▶ **WHAT YOU WILL DO**
Would you return exactly the lines from the top of the data below through the one containing "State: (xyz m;", leaving out the pictures?

--- SOURCE DATA Enclosed Below ---

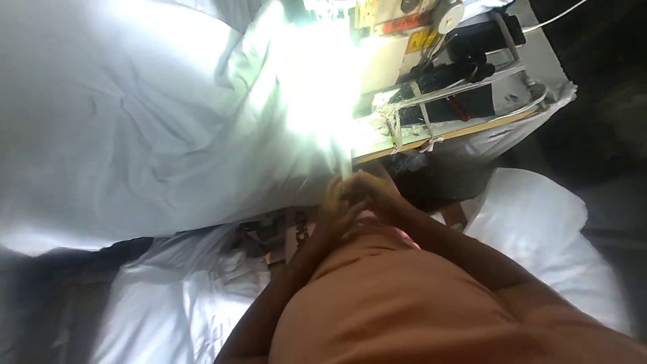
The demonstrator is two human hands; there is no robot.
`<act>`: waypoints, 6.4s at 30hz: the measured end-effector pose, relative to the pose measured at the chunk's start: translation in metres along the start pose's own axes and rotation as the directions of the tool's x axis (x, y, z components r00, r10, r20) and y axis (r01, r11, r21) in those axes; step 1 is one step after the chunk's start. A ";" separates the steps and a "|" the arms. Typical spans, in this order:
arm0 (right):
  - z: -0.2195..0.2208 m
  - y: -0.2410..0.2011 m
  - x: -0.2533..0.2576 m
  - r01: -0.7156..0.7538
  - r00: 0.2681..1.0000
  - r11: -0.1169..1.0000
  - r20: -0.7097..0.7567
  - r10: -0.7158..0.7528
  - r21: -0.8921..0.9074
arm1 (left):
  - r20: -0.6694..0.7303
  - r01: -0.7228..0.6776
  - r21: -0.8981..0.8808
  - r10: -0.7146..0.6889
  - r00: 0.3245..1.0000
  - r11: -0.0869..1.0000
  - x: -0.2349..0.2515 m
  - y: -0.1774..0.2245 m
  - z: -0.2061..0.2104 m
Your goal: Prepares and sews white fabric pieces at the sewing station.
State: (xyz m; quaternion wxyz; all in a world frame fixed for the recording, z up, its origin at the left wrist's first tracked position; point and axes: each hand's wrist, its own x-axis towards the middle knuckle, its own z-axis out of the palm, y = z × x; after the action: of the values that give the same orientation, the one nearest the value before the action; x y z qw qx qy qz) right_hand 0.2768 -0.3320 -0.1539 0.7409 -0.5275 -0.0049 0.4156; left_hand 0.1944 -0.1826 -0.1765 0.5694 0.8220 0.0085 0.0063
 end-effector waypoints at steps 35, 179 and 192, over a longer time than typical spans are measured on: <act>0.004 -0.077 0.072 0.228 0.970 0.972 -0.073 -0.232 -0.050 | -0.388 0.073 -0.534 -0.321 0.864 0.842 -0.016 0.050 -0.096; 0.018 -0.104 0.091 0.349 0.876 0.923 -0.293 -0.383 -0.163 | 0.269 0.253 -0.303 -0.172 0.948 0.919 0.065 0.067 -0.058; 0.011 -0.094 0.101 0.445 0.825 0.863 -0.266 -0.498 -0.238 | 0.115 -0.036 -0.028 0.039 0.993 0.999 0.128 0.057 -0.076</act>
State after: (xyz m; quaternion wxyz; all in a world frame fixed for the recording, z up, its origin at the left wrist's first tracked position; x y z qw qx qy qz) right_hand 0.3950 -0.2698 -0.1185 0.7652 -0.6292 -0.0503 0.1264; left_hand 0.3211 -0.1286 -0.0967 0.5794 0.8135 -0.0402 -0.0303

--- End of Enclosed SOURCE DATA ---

▶ **ANSWER SPACE**
The demonstrator is two human hands; there is no robot.
`<act>`: waypoints, 6.4s at 30hz: the measured end-effector pose, relative to the pose measured at the chunk's start: translation in metres along the start pose's own axes and rotation as the directions of the tool's x axis (x, y, z components r00, r10, r20) and y axis (r01, r11, r21) in those axes; step 1 is one step after the chunk's start. A ";" separates the steps and a "|" the arms. Typical spans, in this order:
arm0 (right):
  - z: -0.2195..0.2208 m
  - y: -0.2410..0.2011 m
  - x: -0.2533..0.2576 m
  - r01: -0.7156..0.7538
  - r00: 0.2681..1.0000
  - r11: -0.1169..1.0000
  - r20: -0.7097..0.7567
  - r10: -0.7158..0.7528
  - r21: -0.8921..0.9074
arm1 (left):
  - r20: -0.6694..0.7303
  - r01: -0.7228..0.6776
  - r21: -0.8981..0.8808
  - r10: -0.7146..0.6889
  - r00: 0.3245..1.0000
  - r11: -0.0869..1.0000
  - x: -0.2349..0.2515 m
  - y: -0.1774..0.2245 m
  - z: -0.2061..0.2104 m
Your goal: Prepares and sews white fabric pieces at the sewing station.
State: (xyz m; quaternion wxyz; all in a world frame fixed for the recording, z up, its origin at the left wrist's first tracked position; point and axes: each hand's wrist, its own x-axis towards the middle knuckle, its own z-axis out of the palm, y = z × x; after the action: of the values that give the same orientation, the one nearest the value before the action; x y z qw qx qy qz) right_hand 0.2768 -0.3320 -0.1539 0.7409 -0.5275 -0.0049 0.4156; left_hand 0.1944 -0.1826 -0.1765 0.5694 0.8220 0.0085 0.0063

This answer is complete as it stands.